In both Syncytin-2 and Syncytin-1, in their structures, the env gene is complete and able to encode for fusogenic activity, but their gag and pol genes are disrupted. In this case, the gag and pol genes serve to accumulate inhibitory mutations in order to allow the gag gene to encode for structural viral proteins and for the pol gene to encode for viral enzymes. While env genes, due to their fusogenic activity, are now used for reproduction and placentation benefits.

== Function ==
The role of this protein is key in the implantation of human embryos in the womb, placental formation, syncytium formation, possibly apoptosis, and the regulation of syncytiotrophoblast creation.

Syncytins as a whole are primarily expressed in the placenta and the formation of syncytium is conducted by syncytin one and two, with their genes primarily being expressed in trophoblasts. Their fusogenic activity, which originally served to favor cell fusion of a virus, now serves to develop the placental syncytiotrophoblast.

In regard to the regulation of syncytiotrophoblast regulation, the role of Syncytin-2 has not been definitively defined especially for the early phases of placental development, however, this protein is the most serious candidate in comparison to Syncytin-1. Through research conducted on this protein, due to the fact that it is only expressed in placental tissue, as well as having a good fusogenic capacity, speculation is pointing to this protein playing a significant role in this regulation earlier on in the developmental process.

== Clinical significance ==
In addition, this class of proteins have been found to potentially or actually be involved in the pathogenesis of diseases such as preeclampsia, tumorigenesis, gestational trophoblastic disease, multiple sclerosis, and gestational diabetes.

There has been research that demonstrates that lower levels of syncytin gene expression and the pathogenesis of preeclampsia may be correlated.

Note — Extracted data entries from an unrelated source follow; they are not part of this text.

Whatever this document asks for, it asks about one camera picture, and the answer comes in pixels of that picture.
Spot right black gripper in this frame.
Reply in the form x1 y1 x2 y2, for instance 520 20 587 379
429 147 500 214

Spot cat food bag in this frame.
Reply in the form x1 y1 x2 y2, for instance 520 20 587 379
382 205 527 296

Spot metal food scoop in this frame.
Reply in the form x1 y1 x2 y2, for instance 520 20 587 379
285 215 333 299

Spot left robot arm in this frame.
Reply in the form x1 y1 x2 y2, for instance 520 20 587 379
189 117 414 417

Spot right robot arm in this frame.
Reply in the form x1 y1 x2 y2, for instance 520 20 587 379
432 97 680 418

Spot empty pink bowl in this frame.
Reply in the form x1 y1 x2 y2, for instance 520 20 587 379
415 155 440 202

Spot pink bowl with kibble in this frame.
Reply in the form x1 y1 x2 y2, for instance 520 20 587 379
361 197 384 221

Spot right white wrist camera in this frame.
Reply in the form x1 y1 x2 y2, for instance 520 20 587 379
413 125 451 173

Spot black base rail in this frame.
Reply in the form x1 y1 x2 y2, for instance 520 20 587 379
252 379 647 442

For Syncytin-2 in particular, there is a reduced amount of gene expression for this protein in pregnant women with preeclampsia compared to those who were healthy. However, there is no exact role established in the pathogenesis of preeclampsia for syncytins, and most data so far is correlative or hypothetical.

Similarly, the exact influence of syncytins in tumorigenesis is also uncertain, but it is hypothesized that the tumor development may persist due to their fusogenecity.

Additionally, there have been studies that support that Syncytin-2 can also suppress the function of T cells, which can weaken the immune response and increase risks and symptoms associated with infection and disease.

Further studies need to be conducted for multiple sclerosis and gestational diabetes, as well as these other diseases to either fully confirm their association or deny those with less research or potentially inaccurate hypothesis.

== Evolution ==
This gene is conserved among all primates, with an estimated age of 45 million years, and entered the primate genome before Syncytin-1. Specifically, this protein entered the genome before the split between New World and Old-World Monkeys. However, this protein is absent in prosimians. Due to its open reading frame, low mutation rate, and a low level of polymorphism among humans, this gene has persisted consistent with its role as a carbohydrate transporter. Indicating its significance in mammalian evolution and the potential benefits to reproductive functions given this conservation.

The mouse syncytins are not true orthologues. In mice, they are syncytin-A and syncytin-B, and are unrelated to the human syncytin one and two, and entered the lineage 20 million plus years ago. Mice and rat MFSD-2 can not mediate membrane fusion, which further attests to why they are not true orthologues due to these genes that were co-opted during its evolution. However, because of their similar functions, it is hypothesized that the capture of these retroviral envelope genes, could have potentially played as a factor in the emergence of placental mammals altogether.

The virus, along with some very similar insertions, belong to a group under the Gammaretrovirus-like class I ERVs. Similar ERVs are found in artiodactyls, a result of an independent integration event. A proposed nomenclature suggests putting all such "class I" elements in a genus-level taxon separate from Gammaretrovirus.